"""
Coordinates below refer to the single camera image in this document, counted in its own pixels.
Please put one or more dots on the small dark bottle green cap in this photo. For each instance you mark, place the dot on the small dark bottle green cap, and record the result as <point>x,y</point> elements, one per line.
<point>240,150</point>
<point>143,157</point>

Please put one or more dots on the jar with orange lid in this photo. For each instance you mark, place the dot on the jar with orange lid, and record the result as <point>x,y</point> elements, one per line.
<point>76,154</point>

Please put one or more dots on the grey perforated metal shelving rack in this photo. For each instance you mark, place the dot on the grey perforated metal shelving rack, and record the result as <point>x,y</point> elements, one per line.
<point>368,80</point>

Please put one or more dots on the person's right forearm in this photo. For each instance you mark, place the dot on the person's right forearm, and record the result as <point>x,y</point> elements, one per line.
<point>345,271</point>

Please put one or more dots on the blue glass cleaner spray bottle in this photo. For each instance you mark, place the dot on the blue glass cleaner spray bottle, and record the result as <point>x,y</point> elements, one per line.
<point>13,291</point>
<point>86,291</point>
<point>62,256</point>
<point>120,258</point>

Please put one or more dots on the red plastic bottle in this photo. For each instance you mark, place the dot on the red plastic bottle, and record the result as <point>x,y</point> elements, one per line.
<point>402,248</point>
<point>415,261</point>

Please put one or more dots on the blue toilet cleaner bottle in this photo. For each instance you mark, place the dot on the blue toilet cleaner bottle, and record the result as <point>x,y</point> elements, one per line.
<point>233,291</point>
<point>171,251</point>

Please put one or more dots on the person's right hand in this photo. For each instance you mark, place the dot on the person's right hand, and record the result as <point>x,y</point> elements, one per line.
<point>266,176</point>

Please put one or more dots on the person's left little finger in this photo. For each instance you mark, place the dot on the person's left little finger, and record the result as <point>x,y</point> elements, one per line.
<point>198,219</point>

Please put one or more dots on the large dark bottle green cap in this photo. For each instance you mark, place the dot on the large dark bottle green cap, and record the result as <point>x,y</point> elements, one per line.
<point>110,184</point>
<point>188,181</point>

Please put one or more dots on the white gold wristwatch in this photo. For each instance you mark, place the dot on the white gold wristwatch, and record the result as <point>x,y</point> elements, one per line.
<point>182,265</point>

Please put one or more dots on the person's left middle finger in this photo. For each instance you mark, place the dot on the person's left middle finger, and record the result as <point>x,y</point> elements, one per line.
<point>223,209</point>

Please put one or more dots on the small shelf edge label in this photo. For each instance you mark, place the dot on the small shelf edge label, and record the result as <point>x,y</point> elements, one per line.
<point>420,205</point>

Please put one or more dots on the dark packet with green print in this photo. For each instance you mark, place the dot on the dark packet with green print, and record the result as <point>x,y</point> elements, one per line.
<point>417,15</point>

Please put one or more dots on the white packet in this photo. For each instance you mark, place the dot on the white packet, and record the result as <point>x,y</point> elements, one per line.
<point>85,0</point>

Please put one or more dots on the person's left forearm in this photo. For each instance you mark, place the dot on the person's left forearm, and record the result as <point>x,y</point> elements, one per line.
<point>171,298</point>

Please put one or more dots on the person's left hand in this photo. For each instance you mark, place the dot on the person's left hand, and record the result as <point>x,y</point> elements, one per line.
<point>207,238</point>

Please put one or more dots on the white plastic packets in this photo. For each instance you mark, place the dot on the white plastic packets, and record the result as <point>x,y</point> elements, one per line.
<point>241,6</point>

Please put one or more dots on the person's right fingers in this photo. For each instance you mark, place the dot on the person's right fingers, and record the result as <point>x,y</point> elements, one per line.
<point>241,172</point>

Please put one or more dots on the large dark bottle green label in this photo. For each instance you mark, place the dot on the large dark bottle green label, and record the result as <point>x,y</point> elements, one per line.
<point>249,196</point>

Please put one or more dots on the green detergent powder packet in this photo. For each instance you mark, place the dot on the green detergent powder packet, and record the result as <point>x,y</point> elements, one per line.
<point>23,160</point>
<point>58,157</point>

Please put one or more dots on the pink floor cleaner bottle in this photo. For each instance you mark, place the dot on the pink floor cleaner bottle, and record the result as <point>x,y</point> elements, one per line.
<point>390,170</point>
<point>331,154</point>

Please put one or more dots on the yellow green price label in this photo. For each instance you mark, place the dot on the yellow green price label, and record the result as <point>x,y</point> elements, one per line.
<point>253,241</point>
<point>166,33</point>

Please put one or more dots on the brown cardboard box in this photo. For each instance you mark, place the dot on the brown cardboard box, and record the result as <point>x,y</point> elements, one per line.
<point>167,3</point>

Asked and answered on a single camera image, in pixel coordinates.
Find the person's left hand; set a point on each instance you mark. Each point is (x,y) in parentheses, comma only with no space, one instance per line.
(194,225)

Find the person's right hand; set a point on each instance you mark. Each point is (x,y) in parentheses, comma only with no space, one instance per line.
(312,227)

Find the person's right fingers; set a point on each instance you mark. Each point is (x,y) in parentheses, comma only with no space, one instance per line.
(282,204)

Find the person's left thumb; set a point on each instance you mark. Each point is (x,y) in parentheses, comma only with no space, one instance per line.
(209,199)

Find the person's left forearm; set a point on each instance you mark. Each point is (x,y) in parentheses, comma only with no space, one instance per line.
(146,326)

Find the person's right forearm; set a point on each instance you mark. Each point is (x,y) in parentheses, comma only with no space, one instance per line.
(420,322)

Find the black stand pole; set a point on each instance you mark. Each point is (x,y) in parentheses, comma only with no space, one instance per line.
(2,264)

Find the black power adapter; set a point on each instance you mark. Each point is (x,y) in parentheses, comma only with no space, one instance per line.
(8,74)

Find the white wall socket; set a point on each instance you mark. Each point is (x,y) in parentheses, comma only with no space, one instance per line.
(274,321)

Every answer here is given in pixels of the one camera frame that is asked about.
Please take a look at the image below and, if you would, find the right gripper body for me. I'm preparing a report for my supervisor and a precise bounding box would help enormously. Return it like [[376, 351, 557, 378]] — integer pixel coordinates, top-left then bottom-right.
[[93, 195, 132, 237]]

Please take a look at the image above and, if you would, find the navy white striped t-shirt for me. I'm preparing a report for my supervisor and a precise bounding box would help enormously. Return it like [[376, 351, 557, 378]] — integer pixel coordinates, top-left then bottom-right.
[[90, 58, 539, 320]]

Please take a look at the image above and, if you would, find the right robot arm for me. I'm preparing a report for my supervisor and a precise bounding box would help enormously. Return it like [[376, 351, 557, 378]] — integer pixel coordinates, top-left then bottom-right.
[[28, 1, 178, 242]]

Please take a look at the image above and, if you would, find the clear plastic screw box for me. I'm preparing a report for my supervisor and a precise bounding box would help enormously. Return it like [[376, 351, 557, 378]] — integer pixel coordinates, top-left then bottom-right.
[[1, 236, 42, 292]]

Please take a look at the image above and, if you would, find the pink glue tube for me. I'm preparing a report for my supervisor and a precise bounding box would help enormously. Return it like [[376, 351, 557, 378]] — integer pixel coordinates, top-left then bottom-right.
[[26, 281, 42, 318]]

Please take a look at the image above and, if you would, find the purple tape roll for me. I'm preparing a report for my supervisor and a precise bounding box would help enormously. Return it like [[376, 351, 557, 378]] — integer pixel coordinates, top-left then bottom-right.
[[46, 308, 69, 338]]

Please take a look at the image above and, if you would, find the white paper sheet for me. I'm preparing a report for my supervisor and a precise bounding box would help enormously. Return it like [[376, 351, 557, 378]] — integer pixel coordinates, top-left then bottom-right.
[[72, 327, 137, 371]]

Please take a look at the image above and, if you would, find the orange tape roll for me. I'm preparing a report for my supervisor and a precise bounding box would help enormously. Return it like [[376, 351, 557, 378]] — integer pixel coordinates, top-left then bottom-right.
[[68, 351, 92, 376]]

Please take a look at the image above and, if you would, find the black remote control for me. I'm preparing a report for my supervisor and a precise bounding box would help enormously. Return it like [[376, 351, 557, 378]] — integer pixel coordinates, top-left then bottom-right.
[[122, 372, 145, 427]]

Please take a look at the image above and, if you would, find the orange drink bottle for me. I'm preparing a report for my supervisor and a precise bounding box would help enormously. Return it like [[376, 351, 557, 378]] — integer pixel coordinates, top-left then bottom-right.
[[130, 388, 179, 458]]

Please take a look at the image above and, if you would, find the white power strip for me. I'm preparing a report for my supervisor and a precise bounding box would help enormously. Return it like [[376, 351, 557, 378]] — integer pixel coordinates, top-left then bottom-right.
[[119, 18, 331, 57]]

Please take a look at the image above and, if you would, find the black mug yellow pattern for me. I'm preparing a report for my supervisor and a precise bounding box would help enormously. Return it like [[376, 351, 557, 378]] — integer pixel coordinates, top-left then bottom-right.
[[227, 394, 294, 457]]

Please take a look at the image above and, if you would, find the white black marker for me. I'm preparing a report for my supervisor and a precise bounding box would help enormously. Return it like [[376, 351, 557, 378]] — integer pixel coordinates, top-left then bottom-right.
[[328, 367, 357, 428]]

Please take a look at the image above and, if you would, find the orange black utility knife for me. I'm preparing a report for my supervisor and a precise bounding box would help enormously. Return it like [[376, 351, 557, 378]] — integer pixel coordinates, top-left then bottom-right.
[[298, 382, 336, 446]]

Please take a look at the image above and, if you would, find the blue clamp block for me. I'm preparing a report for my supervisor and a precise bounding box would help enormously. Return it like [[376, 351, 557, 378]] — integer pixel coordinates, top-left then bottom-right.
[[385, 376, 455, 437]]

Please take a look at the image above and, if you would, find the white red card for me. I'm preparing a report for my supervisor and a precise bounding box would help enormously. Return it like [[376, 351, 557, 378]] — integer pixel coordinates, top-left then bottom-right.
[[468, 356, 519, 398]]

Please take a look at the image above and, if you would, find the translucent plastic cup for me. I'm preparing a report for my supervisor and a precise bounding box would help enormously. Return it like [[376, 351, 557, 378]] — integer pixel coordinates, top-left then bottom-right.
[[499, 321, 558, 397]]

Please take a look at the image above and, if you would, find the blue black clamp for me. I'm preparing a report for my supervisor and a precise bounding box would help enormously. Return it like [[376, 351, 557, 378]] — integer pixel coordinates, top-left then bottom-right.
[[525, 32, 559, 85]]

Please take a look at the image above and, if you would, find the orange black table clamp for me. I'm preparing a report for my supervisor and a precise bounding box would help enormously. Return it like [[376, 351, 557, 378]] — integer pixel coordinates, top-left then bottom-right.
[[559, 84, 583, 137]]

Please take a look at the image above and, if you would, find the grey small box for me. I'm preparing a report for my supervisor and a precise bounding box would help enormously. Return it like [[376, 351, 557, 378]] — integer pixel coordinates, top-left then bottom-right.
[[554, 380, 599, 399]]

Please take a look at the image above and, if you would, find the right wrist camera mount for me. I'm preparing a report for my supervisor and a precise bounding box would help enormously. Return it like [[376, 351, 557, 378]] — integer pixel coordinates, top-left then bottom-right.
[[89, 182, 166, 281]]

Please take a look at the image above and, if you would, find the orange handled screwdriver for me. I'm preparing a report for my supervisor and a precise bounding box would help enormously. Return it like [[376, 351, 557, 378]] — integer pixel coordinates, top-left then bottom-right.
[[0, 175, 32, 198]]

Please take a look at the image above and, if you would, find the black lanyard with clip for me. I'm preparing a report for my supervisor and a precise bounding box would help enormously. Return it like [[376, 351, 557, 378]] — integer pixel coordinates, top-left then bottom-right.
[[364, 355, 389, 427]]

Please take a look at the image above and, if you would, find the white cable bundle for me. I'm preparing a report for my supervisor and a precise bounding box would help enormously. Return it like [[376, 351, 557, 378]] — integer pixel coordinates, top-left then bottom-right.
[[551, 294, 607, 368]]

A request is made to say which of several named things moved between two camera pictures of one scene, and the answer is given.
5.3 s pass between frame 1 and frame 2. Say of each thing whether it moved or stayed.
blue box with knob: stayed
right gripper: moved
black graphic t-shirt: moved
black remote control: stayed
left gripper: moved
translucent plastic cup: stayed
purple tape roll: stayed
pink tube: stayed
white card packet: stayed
"""
◆ WHAT THIS TASK INVOLVES: Filter the entries down to the lines that include the string "moved".

◆ COMPLETED TASK:
A request is made to say which of several named things moved between two camera pictures of one scene, and the answer is given.
5.3 s pass between frame 1 and frame 2. Say of each thing whether it moved or stayed.
right gripper: moved
black graphic t-shirt: moved
left gripper: moved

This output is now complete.